Tencent Cloud Speech Recognition Operator
Overview
The Tencent Cloud Speech Recognition Operator is an intelligent speech-to-text tool based on the Tencent Cloud Speech Recognition API. It supports multiple audio formats and languages, converting audio files or audio data streams into accurate text content. It is widely used in scenarios such as speech transcription, intelligent customer service, and meeting minutes.
Core Features
- ✅ Multi-Format Support: Supports WAV, MP3, PCM, M4A, AAC, and other mainstream audio formats
- ✅ Multi-Language Recognition: Supports 9 major languages including Chinese, English, Japanese, and Korean
- ✅ High-Accuracy Recognition: Based on Tencent Cloud's advanced speech recognition technology
- ✅ Flexible Input: Supports base64 encoding, Buffer data, file paths, and other input methods
- ✅ Secure and Reliable: Built-in data validation and error handling mechanisms
- ✅ Detailed Reports: Provides complete recognition results and execution statistics
Important Limitations
⚠️ Please note the following limitations before use:
- Audio Duration: Maximum 60 seconds of audio supported (Tencent Cloud API limitation)

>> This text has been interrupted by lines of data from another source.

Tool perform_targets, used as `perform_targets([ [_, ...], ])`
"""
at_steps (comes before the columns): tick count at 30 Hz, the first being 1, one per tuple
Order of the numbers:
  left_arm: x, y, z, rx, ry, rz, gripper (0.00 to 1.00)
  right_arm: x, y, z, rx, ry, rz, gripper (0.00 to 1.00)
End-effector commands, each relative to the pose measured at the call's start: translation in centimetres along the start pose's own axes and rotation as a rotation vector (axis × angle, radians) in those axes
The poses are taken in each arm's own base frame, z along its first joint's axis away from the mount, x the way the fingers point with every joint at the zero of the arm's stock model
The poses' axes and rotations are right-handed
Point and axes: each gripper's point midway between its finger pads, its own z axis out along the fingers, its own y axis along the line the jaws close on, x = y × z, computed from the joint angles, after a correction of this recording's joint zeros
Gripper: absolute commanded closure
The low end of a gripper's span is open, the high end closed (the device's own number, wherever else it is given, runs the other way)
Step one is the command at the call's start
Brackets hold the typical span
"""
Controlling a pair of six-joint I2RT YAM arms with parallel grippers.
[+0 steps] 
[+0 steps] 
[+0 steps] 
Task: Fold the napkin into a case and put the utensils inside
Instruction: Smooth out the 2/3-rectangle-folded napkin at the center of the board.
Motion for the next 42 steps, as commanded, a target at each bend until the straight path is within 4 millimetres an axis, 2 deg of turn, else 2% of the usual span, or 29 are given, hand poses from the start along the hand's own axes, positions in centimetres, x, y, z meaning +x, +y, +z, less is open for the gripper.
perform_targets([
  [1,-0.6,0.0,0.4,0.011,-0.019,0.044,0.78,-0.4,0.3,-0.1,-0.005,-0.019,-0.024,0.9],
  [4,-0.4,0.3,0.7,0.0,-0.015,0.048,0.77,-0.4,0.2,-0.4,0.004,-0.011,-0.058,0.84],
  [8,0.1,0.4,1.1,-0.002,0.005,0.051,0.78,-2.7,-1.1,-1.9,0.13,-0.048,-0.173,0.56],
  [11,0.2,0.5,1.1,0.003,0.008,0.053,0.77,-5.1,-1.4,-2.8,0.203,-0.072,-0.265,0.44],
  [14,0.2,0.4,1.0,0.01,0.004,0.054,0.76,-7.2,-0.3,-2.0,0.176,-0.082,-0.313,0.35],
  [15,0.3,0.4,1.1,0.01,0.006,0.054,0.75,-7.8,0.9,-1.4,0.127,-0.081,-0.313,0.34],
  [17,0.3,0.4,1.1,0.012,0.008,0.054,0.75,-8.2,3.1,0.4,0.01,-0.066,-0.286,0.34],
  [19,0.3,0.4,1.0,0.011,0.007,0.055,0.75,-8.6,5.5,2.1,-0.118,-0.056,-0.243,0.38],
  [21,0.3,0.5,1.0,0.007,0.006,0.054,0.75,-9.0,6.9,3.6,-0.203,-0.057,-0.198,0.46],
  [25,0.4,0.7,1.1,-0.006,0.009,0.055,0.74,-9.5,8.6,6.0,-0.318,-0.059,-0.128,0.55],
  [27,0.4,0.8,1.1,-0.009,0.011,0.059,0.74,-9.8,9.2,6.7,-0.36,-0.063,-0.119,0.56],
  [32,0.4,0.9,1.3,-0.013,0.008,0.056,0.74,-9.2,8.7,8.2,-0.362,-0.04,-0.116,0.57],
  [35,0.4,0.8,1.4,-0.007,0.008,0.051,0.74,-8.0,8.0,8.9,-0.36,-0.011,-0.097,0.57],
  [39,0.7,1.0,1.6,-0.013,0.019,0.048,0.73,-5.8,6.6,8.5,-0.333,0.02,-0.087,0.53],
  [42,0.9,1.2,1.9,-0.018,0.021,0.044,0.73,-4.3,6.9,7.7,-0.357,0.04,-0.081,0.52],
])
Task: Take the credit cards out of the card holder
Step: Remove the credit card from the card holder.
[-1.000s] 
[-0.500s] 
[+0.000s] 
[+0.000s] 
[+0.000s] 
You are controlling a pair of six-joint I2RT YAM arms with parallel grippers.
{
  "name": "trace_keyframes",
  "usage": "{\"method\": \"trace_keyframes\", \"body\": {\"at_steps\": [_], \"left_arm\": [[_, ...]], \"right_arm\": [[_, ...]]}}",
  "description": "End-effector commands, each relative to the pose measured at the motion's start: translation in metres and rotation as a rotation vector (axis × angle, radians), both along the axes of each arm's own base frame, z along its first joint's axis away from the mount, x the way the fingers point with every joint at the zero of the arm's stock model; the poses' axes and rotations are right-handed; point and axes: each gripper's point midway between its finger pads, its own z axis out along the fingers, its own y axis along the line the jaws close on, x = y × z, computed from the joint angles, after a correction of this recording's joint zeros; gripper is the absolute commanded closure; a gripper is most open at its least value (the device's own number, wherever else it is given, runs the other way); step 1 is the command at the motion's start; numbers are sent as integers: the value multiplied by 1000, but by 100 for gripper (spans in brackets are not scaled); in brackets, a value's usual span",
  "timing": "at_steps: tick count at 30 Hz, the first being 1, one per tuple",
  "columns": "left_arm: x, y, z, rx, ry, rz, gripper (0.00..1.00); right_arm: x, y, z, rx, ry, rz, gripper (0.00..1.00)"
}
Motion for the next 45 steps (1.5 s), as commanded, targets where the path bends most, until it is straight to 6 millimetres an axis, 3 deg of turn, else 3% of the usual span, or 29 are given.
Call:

- File Size: Maximum 5MB audio files supported
- Recognition Mode: Only single-sentence recognition is supported; real-time transcription is not supported
- Network Requirements: Requires a stable network connection to access the Tencent Cloud API
Configuration Parameters
Tencent Cloud Credential Configuration
| Parameter | Type | Default | Required | Description |
|---|---|---|---|---|
secretId | string | Environment variable TENCENT_SECRET_ID | ✅ | Tencent Cloud API Secret ID (starts with AKID) |
secretKey | string | Environment variable TENCENT_SECRET_KEY | ✅ | Tencent Cloud API Secret Key (minimum 20 characters) |
appId | string | Environment variable TENCENT_CLOUD_APP_ID | ❌ | Tencent Cloud App ID |
region | string | 'ap-guangzhou' | ❌ | Service region |
Recognition Parameter Configuration
| Parameter | Type | Default | Description |
|---|---|---|---|
engineType | string | '16k_zh' | Engine model type; see supported language list for details |
timeout | number | 60000 | Timeout in milliseconds, range 5000–300000 |
maxFileSize | number | 5242880 | Maximum file size in bytes, default 5MB |
maxDuration | number | 60 | Maximum audio duration in seconds |
defaultLanguage | string | 'zh-CN' | Default recognition language |
Supported Languages and Formats
Supported Languages
The source code uses standard language codes (not engine model type strings); the system automatically maps them internally:
| Language Code | Language | Description |
|---|---|---|
zh-CN | Chinese (Mandarin) | Default language |
zh-TW | Chinese (Traditional) | Traditional Chinese recognition |
en-US | English (American) | English recognition |
ja-JP | Japanese | Japanese recognition |
ko-KR | Korean | Korean recognition |
es-ES | Spanish | Spanish recognition |
fr-FR | French | French recognition |
de-DE | German | German recognition |
ru-RU | Russian | Russian recognition |
Supported Audio Formats
voiceFormat uses string values (not numbers):
| Format | voiceFormat Value | File Extension | Description |
|---|---|---|---|
| WAV | 'wav' | .wav | Lossless audio format, recommended; also the default fallback format |
| MP3 | 'mp3' | .mp3 | Common compressed audio format |
| M4A | 'm4a' | .m4a | Apple audio format |
| PCM | 'pcm' | .pcm | Raw audio data |
| AAC | 'aac' | .aac | Advanced Audio Coding |
Input Parameters
| Parameter | Type | Required | Description |
|---|---|---|---|
audio | string / Buffer | ✅ | Audio data (base64-encoded string or Buffer) |
language | string | ❌ | Recognition language code (e.g., zh-CN); defaults to defaultLanguage from configuration |
format | string | ❌ | Audio format (e.g., wav, mp3); defaults to 'wav' |
filename | string | ❌ | Filename; defaults to audio.{format} |
sessionId | string | ❌ | Session ID |
- The input parameter name is
audio(notaudioData) - If a
realtimeparameter is provided, it will be ignored with a warning (real-time transcription is not supported)
Output Results
Success Response Structure
{
"success": true,
"text": "Recognized text content",
"language": "zh-CN",
"confidence": 0.85,
"provider": "tencent",
"method": "sentence",
"processedAt": "2025-06-15T10:30:00.000Z",
"audioSize": 83200,
"sessionId": "xxx",
"executionTime": 500
}
confidence is currently a fixed value of 0.85 and does not use the actual confidence returned by Tencent Cloud.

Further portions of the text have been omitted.